As the numbers and graph clearly indicate this was a period of tremendous progress in addressing family homelessness, especially when family homelessness in other high cost cities continues to rise (e.g. New York City, Washington, DC). At the same time the system is still serving more than double the number of families since before the Great Recession, about half of the families that apply for shelter do not meet the eligibility criteria, and thousands more families are facing housing instability. It is imperative that the system continues to evolve to address the structural causes and individual instances of homelessness.

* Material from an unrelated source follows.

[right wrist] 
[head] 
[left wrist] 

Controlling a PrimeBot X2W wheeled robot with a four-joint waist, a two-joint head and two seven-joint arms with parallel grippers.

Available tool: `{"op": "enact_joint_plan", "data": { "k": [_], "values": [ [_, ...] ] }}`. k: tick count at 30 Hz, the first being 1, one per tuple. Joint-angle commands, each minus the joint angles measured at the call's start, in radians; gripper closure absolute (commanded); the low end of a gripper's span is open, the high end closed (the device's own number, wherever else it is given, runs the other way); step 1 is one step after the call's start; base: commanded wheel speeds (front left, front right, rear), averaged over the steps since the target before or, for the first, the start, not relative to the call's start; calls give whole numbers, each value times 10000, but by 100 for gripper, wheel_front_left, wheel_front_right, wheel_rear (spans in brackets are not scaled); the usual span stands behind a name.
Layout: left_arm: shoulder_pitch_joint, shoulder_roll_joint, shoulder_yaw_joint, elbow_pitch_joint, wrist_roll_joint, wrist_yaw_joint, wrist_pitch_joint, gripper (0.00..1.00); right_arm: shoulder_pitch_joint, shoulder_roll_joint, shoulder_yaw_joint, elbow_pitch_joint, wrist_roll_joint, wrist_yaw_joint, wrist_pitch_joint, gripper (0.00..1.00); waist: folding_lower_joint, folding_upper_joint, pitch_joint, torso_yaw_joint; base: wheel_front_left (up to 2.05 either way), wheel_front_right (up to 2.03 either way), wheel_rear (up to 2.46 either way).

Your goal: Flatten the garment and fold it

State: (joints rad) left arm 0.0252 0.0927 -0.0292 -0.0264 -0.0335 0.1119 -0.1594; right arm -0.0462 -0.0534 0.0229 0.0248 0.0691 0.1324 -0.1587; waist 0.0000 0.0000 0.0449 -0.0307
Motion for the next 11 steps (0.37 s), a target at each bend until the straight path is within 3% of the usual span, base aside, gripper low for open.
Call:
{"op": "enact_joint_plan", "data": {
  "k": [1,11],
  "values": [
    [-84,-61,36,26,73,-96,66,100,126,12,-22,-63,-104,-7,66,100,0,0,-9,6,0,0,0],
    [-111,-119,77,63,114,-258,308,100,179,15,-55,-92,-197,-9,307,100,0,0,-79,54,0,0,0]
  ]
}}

Our research provides a pathway forward through a series of 4 reports. Each paper examines the ongoing crisis of family homelessness through a distinct lens; however, there are clear themes shared across the series. Common themes across the four papers include:

  1. Structural Gaps: We must address the structural issues that have created this crisis, namely the shortage of housing and the widening gap between wages and rent. We know that housing is the foundation to stability and services and opportunities can create a pathway to success.
  2. Children: There must be a greater focus on children. The safety and developmental needs of children must be an integral and core component of all policies, programs, and systems addressing the needs of families without homes. 
  3. Assessment: There must be an improved focus on conducting comprehensive, family-centered, and trauma-informed assessments.  The pathway to stability and improved well-being for parents and their children begins with a solid assessment. Strengths must be identified and risks assessed, and reliable and valid measures used to effectively target service resources.
  4. Data: Evidence based solutions are driven by data; data is key to driving policy decisions. To craft and implement policies that will make a real difference in the lives of families experiencing homelessness, it must be accurate, reflect their voices, and capture the full range of their experiences- from shelter through stabilization.  In research, practice, or policy, family input and data are required for effective outcomes.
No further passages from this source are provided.